-- What you need to do --
Reproduce the listing that follows word for word, without its pictures.

** Information supplied follows **

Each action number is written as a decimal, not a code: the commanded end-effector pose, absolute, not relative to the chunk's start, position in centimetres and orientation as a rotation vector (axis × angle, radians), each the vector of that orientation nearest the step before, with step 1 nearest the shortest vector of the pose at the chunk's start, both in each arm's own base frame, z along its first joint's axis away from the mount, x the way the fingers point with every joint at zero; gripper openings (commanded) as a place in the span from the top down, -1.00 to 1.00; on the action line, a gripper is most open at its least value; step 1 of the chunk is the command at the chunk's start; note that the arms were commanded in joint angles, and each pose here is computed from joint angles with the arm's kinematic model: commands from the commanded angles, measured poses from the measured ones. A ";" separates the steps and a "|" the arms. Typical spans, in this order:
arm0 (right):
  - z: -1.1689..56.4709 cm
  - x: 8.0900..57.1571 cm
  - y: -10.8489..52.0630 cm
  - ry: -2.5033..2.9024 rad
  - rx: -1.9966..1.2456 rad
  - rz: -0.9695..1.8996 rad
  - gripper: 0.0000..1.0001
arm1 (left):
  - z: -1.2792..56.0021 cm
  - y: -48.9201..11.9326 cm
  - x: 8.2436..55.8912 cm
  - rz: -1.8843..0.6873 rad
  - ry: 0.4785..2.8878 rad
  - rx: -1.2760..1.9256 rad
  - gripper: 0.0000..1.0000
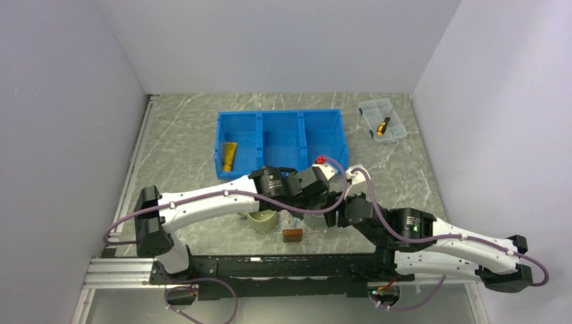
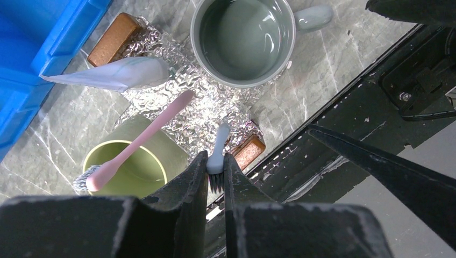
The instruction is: Prepare toiletry sets of a toothbrush and toothpaste on the tray
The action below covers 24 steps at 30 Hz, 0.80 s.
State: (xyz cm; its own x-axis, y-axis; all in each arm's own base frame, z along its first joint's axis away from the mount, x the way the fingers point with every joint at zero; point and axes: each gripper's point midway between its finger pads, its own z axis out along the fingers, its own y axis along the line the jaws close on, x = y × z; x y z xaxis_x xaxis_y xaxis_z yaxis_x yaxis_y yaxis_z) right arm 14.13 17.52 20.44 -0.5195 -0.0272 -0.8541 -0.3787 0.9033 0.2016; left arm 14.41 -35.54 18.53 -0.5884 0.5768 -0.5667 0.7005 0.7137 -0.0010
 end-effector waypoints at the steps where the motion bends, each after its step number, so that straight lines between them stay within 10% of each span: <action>1: 20.9 14.2 17.2 2.072 -0.263 0.467 -0.28 | 17.3 -34.5 14.4 -0.200 2.403 1.023 0.66; 24: 20.6 14.1 16.9 2.074 -0.254 0.461 -0.29 | 17.2 -34.8 15.3 -0.198 2.403 1.009 0.54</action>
State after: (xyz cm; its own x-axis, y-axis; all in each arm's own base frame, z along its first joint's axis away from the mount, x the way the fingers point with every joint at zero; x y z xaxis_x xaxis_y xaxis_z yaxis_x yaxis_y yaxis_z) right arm 13.98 17.00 20.20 -0.5231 -0.0284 -0.8518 -0.3748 0.9053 0.2000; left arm 15.23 -35.49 17.93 -0.5893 0.5867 -0.5554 0.6922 0.7212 0.0275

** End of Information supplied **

-- Solution to this exercise --
Each action number is written as a decimal, not a code: the commanded end-effector pose, absolute, not relative to the chunk's start, position in centimetres and orientation as a rotation vector (axis × angle, radians), each the vector of that orientation nearest the step before, with step 1 nearest the shortest vector of the pose at the chunk's start, both in each arm's own base frame, z along its first joint's axis away from the mount, x the way the fingers point with every joint at zero; gripper openings (commanded) as a place in the span from the top down, -1.00 to 1.00; on the action line, a gripper is most open at its least value; step 1 of the chunk is the command at the chunk's start; note that the arms were commanded in joint angles, and each pose here is computed from joint angles with the arm's kinematic model: commands from the commanded angles, measured poses from the measured ones. A ";" separates the steps and a "|" the arms. Typical spans, in this order:
arm0 (right):
  - z: -1.1689..56.4709 cm
  - x: 8.0900..57.1571 cm
  - y: -10.8489..52.0630 cm
  - ry: -2.5033..2.9024 rad
  - rx: -1.9966..1.2456 rad
  - rz: -0.9695..1.8996 rad
  - gripper: 0.0000..1.0001
arm1 (left):
  - z: -1.2792..56.0021 cm
  - y: -48.9201..11.9326 cm
  - x: 8.2436..55.8912 cm
  - rz: -1.8843..0.6873 rad
  - ry: 0.4785..2.8878 rad
  - rx: -1.2760..1.9256 rad
  - gripper: 0.0000..1.0000
The instruction is: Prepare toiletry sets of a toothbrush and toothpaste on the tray
The action below covers 24 steps at 30 Hz, 0.80 s.
State: (xyz cm; its own x-axis, y-axis; all in each arm's own base frame, z along its first joint's axis away from the mount, x the way the fingers point with every joint at zero; point and axes: each gripper's point midway between its finger pads, its own z axis out along the fingers, its own y axis along the line the jaws close on, x = y × z; x y z xaxis_x xaxis_y xaxis_z yaxis_x yaxis_y yaxis_z) right arm 14.13 17.52 20.44 -0.5195 -0.0272 -0.8541 -0.3787 0.9033 0.2016; left arm 14.41 -35.54 18.53 -0.5884 0.5768 -0.5667 0.7005 0.7137 -0.0010
 end-effector waypoints at the steps where the motion bends, each after its step number, so that straight lines between them stay within 10% of each span: <action>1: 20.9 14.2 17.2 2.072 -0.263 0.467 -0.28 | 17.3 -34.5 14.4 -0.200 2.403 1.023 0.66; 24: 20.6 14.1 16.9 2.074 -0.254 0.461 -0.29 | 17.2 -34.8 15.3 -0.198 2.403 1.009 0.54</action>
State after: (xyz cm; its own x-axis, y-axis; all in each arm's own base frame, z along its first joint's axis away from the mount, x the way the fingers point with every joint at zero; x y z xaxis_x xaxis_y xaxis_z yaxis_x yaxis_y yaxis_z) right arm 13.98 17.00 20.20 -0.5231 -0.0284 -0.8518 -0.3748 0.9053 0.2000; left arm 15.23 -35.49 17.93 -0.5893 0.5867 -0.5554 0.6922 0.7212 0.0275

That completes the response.